SUPPLIED MATERIAL:
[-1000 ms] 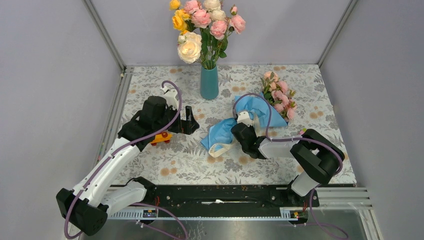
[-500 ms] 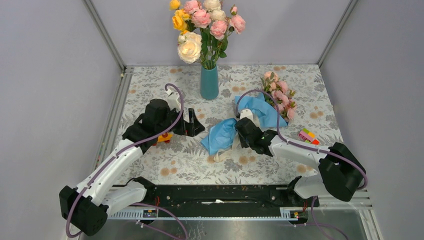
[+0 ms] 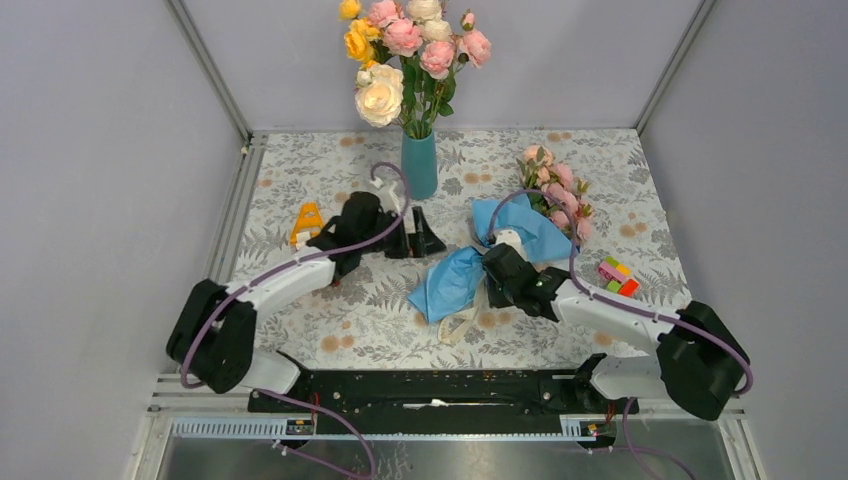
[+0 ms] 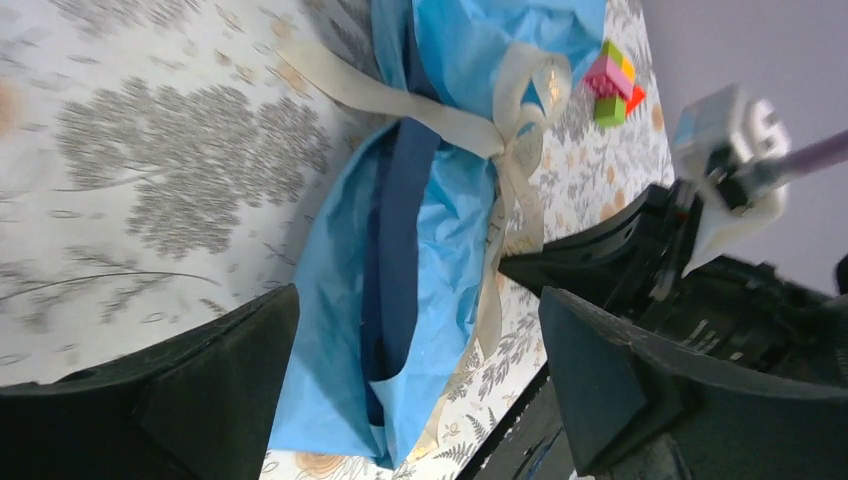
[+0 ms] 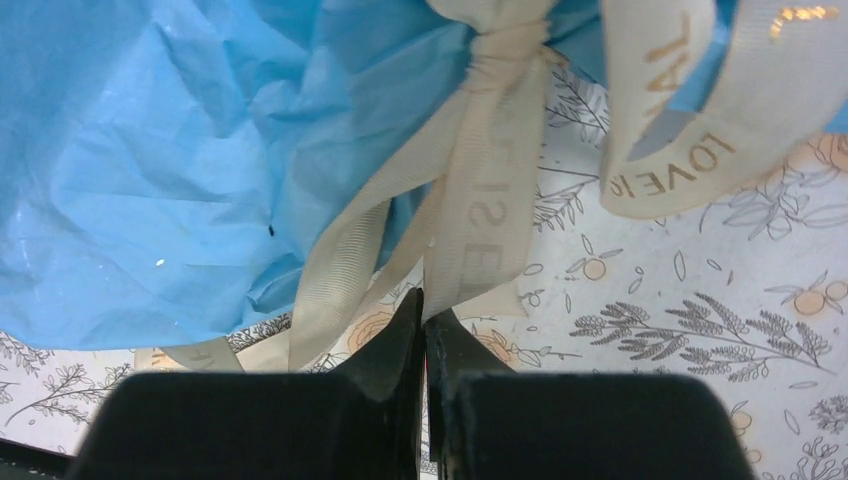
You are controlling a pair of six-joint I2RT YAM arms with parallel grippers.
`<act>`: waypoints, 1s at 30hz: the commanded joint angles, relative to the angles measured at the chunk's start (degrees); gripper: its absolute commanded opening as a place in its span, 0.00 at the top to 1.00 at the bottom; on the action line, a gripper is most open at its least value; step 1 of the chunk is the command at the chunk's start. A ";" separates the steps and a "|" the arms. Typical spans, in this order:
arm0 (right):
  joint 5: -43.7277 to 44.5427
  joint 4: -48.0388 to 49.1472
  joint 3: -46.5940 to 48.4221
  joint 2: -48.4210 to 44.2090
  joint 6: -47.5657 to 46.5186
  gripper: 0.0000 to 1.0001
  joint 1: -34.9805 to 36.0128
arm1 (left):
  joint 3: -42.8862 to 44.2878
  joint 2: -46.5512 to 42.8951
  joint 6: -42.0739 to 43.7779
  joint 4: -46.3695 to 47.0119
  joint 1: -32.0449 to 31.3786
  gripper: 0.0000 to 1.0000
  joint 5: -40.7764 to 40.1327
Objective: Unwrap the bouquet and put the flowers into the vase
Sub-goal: Untie the ribbon from the wrapping paper.
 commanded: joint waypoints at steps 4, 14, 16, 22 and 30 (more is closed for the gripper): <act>3.96 -1.68 -4.62 -7.91 8.79 1.00 -4.34 | 0.34 6.15 -2.31 9.04 -10.13 0.05 -3.19; 6.80 -3.27 -5.81 -12.43 8.89 1.00 -6.65 | -4.65 8.10 -8.81 17.09 -20.65 0.06 -2.29; 7.49 -3.38 -5.99 -13.11 8.93 1.00 -6.72 | -5.63 7.57 -9.67 17.46 -21.80 0.06 -1.49; 7.80 -3.45 -7.09 -14.99 9.19 1.00 -6.67 | -3.61 0.69 0.01 4.10 -21.83 0.03 -10.23; 10.50 -4.37 -9.32 -17.62 11.35 1.00 -6.65 | 5.47 4.26 11.92 3.20 -21.81 0.03 -12.62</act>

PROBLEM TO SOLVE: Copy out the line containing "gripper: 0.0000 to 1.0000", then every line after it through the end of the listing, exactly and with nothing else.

ANSWER SECTION:
  gripper: 0.0000 to 1.0000
  joint 5: -40.7764 to 40.1327
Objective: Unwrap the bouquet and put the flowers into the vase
Sub-goal: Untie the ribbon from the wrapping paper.
 commanded: joint waypoints at steps 4, 14, 16, 22 and 30 (more is closed for the gripper): <act>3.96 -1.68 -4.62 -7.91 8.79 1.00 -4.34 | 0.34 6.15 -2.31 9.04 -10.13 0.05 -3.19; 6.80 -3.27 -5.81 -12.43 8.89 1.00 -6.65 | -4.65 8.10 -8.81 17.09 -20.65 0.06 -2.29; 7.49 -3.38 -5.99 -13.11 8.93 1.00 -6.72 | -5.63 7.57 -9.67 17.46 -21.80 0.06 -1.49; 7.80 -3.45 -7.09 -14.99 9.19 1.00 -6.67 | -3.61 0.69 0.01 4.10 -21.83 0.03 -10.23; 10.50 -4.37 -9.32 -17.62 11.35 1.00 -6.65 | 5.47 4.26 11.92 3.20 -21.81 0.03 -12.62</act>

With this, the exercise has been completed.